Performance Improvements

add emitNodes to skip checking text buffer more than needed (9d5e357)
add topNS for faster namespace processing (1a33a57)
capture names in the name field (c7dffd5)
check the most common case first (40a34d5)
concatenate openWakaBang just once (07345bf)
don't check twice if this.textNode is set (00536cc)
don't depend on limit to know when we hit the end of buffer (ad4ab53)
don't increment a column number (490fc24)
don't repeatedly read this.i in the getCode methods (d3f196c)
drop the originalNL flag in favor of a NL_LIKE fake character (f690725)
dump isNaN; it is very costly (7d97e1a)
eliminate extra buffers (3412fcb)
improve performance of text handling (9c13099)
improve some more the speed of ]]> detection (a0216cd)
improve text node checking speed (f270e8b)
improve the check for ]]> in character data (21df9b5)
inline closeText (07a3b51)
introduce a specialized version of captureWhile (04855d6)
introduce captureTo and captureToChar (76eb95a)
make the most common path of getCode functions the shortest (4d66bbb)
minimine concatenation by adding the capability to unget codes (27fa8b9)
minor optimizations (c7e36bf)
move more common/valid cases first (a65586e)
reduce the frequency at which we clear attribValue (1570615)
reduce the number of calls to closeText (3e68df5)
remove an unnecessary variable (ac03a1c)
remove handler check (fbe35ff)
remove more extra buffers (b5ee774)
remove skipWhitespace (c8b7ae2)
remove some redundant buffer resets (5ded326)
simplify captureWhile (bb2085c)
simplify the skip functions (c7b8c3b)
split sText into two specialized loops (732325e)
the c field has been unused for a while: remove it (9ca0246)
use -1 to mean EOC (end-of-chunk) (55c0b1b)
use charCodeAt and handle surrogates ourselves (b8ec232)
use isCharAndNotRestricted rather than call two functions (f0b67a4)
use slice rather than substring (c1fed89)
use specialized code for sAttribValueQuoted (6c484f3)
use strings for the general states (3869908)

BREAKING CHANGES

we don't support node 10.
The individually named event handlers no longer exist. You now must use the methods on and off to set handlers. Upcoming features require that saxes know when handlers are added and removed, and it may be necessary in the future to qualify how to add or remove a handler. Getters/setters are too restrictives so we bite the bullet now and move to actual methods.
The fix to column number reporting changes the meaning of the column field. If you need the old behavior of column you can use the new columnIndex field which behaves like the old column and may be useful in some contexts. Ultimately you should decide whether your application needs to know column numbers by Unicode character count or by JavaScript index. (And you need to know the difference between the two. You can see this page for a detailed discussion of the Unicode problem in JavaScript. Note that the numbers put in the error messages that fail produce are still based on the column field and thus use the new meaning of column. If you want error message that use columnIndex you may override the fail method.
previous versions of saxes did not consistently convert end of line characters to NL (0xA) in the data reported by event handlers. This has been fixed. If your code relied on the old (incorrect) behavior then you'll have to update it.
previous versions of saxes would parse files with an XML declaration set to 1.1 as 1.0 documents. The support for 1.1 entails that if a document has an XML declaration that specifies version 1.1 it is parsed as a 1.1 document.
when fileName is undefined in the parser options saxes does not show a file name in error messages. Previously it was showing the name undefined. To get the previous behavior, in all cases where you'd leave fileName undefined, you must set it to the string "undefined" instead.
In previous versions the attribute xmlns (as in <foo xmlns="some-uri"> would be reported as having the prefix "xmlns" and the local name "". This behavior was inherited from sax. There was some logic to it, but this behavior was surprising to users of the library. The principle of least surprise favors eliminating that surprising behavior in favor of something less surprising.

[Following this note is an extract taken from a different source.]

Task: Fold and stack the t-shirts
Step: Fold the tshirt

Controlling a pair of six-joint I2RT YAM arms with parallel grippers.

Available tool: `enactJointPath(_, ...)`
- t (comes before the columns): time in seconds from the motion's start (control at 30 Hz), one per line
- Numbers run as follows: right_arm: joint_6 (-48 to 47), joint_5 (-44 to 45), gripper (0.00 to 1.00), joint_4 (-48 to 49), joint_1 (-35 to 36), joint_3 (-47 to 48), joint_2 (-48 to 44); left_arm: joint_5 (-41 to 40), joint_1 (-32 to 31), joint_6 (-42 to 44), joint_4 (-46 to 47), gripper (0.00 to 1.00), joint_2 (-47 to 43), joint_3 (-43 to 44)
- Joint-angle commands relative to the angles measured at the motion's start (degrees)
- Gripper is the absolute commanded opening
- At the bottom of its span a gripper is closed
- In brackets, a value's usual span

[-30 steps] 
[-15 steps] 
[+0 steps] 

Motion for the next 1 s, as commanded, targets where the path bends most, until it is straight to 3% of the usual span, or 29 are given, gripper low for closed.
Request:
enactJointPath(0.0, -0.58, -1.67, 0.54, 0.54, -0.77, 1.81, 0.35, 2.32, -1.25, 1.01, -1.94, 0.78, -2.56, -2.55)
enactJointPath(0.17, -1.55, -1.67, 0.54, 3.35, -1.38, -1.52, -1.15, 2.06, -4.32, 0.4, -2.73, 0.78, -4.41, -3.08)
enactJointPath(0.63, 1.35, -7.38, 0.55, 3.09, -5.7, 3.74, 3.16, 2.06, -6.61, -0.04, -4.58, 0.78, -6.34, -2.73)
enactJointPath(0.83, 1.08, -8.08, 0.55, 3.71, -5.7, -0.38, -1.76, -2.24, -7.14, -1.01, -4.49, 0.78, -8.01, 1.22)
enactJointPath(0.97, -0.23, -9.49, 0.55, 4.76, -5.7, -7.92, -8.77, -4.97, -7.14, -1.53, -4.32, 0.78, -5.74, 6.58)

This commit makes it so that xmlns is not reported as having a prefix of "" and a local name of "xmlns". This accords with how people interpret attribute names like foo, bar, moo which all have no prefix and a local name.

Code that deals with namespace bindings or cares about xmlns probably needs to be changed.

Sax was only passing the tag name. We pass the whole object.
- The ns field is no longer using the prototype trick that sax used. The ns field of a tag contains only those namespaces that the tag declares.
We no longer have opennamespace and closenamespace events. The information they provide can be obtained by examining the tags passed to tag events.
attribute is not a particularly useful event for parsing XML. The only thing it adds over looking at attributes on tag objects is that you get the order of the attributes from the source, but attribute order in XML is irrelevant.
The opencdata and closecdata events became redundant once we removed the buffer size limitations. So we remove these events.
The parser function is removed. Just create a new instance with new.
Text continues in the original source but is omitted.